The student will have the possibility to complement the modeling work by creating an application built from the generated multiphysics model. This additional task is recommended and appreciated, but is not mandatory.
Master's Thesis by Alumni
Quantum vs classical thermal model for resistive random access memories
Academic year: 2021/2022
Student: Enrique Moreno Pérez
Supervisor: Emilio Ruiz Reina
The computational complexity and time consumed have proven to be really effective in modeling the quantum thermal transport of a nanometer resistive random access memory (RRAM) cell. This is because classical and semiclassical approaches lead to results considerably far from quantum ones. In this work, a methodology for the characterization of the properties of the conducting filament has been introduced. For this purpose, simulation results have been combined with measurable data in the cell, as well as with the properties of the materials used in its construction.
Dye Lasers in COMSOL
Academic year: 2021/2022
Student: Nicolás Pasarelli
Supervisor: Emilio Ruiz Reina
In this Master Thesis, the computational implementation, in COMSOL Multiphysics software, for the physics of dye lasers was addressed. This physics is a semiclassical formalism in which the dye is represented as a set of discrete states, typically four, populated by electrons. Transitions between these states can be spontaneous or stimulated, and both types depend on the population of the two levels involved in the transition.
Optimization of n-PERT solar cell under Atacama Desert Solar Spectrum
Academic year: 2021/2022
Student: Pablo Ferrada Martínez
Supervisors: Benjamín Ivorra, Miriam Ruiz Ferrández and Emilio Ruiz Reina
The solar spectrum received in the Atacama Desert differs from the global standard, exhibiting very high irradiance values. In addition, the atmospheric composition leads to high levels of ultraviolet radiation. Also, the response of photovoltaic solar cells to solar radiation depends on the spectrum. Therefore, it is necessary to consider local conditions to optimize PV devices, since most solar cells are designed for standard testing conditions.
Simulation of transport phenomena
in porous media to store
H2 and/or CO2 capture
Academic year: 2021/2022
Student: Héctor José González Pérez
Supervisors: Ricardo Torres Cámara, Joan Grau Barceló and Lluís Jofre Cruanyes
Understanding transport phenomena in geological porous media through pore-scale simulation models is a critical aspect for the development of new macroscopic models. It also allows to optimize operational parameters for managing hydrogen storage/production and long-term storage of carbon dioxide, all at the lowest possible cost and with the highest levels of safety.

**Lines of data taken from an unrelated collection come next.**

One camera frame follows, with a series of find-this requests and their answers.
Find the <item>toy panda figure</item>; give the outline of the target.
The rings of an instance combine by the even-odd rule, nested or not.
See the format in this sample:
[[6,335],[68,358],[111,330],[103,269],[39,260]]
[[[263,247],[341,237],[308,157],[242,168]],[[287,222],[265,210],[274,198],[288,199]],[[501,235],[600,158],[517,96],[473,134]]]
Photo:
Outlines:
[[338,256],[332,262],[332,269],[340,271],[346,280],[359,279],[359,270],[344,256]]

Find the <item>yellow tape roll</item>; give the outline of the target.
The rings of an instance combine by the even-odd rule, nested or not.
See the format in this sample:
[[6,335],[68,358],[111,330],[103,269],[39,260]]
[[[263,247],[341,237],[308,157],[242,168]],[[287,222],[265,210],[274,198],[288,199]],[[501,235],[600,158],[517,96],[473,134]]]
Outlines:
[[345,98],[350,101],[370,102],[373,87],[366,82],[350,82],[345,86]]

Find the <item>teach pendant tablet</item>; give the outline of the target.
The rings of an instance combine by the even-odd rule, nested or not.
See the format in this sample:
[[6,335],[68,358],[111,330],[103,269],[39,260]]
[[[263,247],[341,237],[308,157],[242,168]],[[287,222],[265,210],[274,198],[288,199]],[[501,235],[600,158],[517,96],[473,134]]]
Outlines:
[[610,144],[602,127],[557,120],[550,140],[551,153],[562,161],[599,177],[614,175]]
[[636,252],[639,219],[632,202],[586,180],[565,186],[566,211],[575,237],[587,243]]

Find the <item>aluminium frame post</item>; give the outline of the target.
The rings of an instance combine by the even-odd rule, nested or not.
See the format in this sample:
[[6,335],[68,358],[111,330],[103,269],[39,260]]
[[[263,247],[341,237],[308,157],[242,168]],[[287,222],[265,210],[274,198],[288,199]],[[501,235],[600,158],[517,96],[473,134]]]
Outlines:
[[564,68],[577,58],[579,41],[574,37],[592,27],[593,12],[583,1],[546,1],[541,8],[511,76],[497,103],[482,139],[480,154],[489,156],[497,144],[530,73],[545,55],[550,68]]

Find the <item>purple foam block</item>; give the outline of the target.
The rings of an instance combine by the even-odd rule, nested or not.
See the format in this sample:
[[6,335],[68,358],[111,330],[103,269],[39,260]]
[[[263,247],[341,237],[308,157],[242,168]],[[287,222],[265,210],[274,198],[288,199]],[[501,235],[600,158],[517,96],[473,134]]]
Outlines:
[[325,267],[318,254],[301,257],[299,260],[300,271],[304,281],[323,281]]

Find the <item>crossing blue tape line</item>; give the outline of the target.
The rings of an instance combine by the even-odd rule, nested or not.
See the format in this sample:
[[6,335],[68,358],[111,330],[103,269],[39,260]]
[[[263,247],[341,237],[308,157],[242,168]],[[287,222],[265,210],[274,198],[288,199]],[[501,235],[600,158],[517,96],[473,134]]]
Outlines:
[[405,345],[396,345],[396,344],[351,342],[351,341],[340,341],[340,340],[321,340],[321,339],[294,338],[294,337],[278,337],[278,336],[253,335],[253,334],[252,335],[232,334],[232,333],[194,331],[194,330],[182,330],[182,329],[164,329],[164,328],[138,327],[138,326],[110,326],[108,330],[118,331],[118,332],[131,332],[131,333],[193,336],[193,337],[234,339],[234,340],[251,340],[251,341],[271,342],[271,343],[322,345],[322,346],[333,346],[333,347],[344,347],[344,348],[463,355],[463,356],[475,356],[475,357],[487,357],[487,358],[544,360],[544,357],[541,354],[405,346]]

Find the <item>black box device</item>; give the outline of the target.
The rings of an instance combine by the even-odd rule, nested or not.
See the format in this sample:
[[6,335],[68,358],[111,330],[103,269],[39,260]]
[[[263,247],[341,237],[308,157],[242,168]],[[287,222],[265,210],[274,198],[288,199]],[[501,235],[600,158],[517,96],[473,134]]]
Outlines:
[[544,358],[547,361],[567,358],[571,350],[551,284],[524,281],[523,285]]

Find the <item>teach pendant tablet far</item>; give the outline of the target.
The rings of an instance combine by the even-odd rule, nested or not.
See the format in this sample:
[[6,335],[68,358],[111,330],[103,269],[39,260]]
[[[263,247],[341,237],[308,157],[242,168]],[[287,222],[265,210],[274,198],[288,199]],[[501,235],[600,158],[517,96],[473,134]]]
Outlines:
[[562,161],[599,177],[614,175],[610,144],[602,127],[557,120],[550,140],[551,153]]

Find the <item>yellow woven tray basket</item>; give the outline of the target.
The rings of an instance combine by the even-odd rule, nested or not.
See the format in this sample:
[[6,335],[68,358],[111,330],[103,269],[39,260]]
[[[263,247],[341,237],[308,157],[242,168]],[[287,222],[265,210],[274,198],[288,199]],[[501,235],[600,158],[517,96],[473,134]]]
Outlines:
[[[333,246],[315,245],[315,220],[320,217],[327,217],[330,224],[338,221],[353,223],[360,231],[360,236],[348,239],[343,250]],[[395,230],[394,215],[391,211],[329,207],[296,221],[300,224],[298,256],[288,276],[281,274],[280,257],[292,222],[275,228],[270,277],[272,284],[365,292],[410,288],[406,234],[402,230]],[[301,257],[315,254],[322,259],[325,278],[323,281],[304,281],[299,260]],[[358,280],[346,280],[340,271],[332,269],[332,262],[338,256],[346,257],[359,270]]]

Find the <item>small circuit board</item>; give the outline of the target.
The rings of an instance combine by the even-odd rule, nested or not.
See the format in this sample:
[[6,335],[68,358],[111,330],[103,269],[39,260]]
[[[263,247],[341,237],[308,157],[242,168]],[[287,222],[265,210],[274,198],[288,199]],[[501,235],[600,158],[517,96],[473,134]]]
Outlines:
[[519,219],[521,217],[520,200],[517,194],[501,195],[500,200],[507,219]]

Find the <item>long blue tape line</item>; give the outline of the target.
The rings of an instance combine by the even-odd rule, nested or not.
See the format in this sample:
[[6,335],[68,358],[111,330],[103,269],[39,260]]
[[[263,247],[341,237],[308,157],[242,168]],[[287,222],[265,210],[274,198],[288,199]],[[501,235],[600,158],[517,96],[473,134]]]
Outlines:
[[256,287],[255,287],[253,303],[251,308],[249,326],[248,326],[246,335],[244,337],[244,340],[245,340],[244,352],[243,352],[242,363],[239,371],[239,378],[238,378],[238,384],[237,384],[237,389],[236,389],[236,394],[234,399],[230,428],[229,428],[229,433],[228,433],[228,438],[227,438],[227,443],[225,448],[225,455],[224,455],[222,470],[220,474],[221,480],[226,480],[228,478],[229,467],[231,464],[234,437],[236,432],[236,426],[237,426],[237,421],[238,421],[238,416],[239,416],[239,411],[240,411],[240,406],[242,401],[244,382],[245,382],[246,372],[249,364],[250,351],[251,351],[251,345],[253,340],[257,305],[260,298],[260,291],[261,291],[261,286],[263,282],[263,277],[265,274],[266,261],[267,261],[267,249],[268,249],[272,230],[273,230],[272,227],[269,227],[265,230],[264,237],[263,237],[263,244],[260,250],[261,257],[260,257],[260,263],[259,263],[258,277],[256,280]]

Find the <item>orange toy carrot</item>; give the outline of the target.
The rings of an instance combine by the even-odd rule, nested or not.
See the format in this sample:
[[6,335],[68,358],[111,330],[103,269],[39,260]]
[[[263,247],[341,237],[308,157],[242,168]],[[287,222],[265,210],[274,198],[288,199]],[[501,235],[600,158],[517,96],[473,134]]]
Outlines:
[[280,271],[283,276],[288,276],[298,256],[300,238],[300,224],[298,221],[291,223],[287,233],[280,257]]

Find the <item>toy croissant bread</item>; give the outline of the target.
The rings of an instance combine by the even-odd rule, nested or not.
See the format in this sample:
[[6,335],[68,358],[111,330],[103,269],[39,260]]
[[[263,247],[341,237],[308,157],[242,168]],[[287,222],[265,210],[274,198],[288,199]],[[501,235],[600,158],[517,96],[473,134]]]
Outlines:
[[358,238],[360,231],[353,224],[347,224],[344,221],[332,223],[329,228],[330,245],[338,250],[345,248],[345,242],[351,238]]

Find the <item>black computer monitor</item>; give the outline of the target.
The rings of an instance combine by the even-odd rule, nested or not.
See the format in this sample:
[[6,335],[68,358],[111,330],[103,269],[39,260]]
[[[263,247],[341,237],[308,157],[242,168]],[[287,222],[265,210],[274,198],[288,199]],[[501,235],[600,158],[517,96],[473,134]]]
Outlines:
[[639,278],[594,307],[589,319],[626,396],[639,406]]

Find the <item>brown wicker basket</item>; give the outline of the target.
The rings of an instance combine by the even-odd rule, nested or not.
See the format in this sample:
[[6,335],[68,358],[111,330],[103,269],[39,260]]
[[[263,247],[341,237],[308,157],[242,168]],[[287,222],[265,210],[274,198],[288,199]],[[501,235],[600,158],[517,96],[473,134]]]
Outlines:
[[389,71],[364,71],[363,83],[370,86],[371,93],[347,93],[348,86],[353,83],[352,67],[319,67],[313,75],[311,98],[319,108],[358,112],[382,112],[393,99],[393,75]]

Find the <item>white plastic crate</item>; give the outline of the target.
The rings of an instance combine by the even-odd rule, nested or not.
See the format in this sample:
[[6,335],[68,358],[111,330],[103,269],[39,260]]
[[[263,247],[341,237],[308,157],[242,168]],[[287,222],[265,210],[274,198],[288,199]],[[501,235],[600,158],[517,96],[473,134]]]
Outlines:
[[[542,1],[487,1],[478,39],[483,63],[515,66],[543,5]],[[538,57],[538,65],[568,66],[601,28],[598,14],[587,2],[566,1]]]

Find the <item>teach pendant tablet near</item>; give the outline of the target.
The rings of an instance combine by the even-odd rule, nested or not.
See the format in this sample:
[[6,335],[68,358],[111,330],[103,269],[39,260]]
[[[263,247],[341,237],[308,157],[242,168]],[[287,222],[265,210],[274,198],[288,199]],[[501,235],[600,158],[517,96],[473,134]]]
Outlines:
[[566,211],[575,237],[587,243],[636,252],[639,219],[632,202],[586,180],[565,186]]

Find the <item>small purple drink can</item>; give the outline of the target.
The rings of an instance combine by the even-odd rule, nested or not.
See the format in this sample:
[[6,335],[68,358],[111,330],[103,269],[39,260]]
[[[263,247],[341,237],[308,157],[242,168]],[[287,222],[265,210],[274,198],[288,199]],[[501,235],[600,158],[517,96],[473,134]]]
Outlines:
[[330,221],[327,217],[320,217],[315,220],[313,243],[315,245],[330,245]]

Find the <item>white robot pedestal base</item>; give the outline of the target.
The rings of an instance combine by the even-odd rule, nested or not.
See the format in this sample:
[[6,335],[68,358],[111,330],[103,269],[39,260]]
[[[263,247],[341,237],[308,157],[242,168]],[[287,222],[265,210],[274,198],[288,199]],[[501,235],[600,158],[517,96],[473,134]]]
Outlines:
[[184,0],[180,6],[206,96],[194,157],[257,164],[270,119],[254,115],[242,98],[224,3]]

Reactive transport at pore-scale with consideration of evolving geometry: applications to geosciences
Academic year: 2021/2022
Student: Guillermo Sánchez Guiscardo
Supervisors: Juan Manuel Paz García, Andrés Enrique Idiart and Elena Abarca
The deformation that occurs in minerals and rocks is caused by various phenomena such as sedimentation, erosion by wind or water, heating, cooling, pressure or chemical reactions. The latter is very important because it occurs continuously due to the multiple chemical elements found in the geosphere and atmosphere.
PETN Nitration Study in Continuous Reactor
Academic year: 2020/2021
Student: Héctor Mauricio Castro Estay
Supervisor: Juan Manuel Paz García
The present work studies the PETN nitration process in a continuous reactor. PETN (Pentaerythritol Tetranitrate, C5H8N4O12) is a secondary high explosive substance widely used in the mining industry during the rock fragmentation process. We use COMSOL Multiphysics to study the exothermic chemical reaction that occurs in a reactor, both under isothermal and non-isothermal conditions. Its subsequent implementation in a 3D model couples the fluid dynamics with the heat transfer, which is extracted from the system by means of an internal heat exchanger. The importance of the TFM lies in the relevance of the mining industry in Latin America, mainly in Chile which is the main copper producer in the world.
COMSOL model for the Capillary Breakup Extensional Electrorheometry (CaBEER) applied to functional inks
Academic year: 2020/2021
Student: Francisco Galindo Rosales
Supervisor: Emilio Ruiz Reina
Electrohydrodynamic jet (e-jet) printing is a technique based on the application of an electric field, capable of producing dots, lines and submicrometric patterns, and may represent a paradigm shift for printed electronics manufacturing. Magnetic inks are used in security document printing, which could benefit from the e-jet technique. This work contains the first attempt to develop a COMSOL Multiphysics model that contains the complete physics behind the capillary thinning process of a magnetic ink under the application of an external electric field.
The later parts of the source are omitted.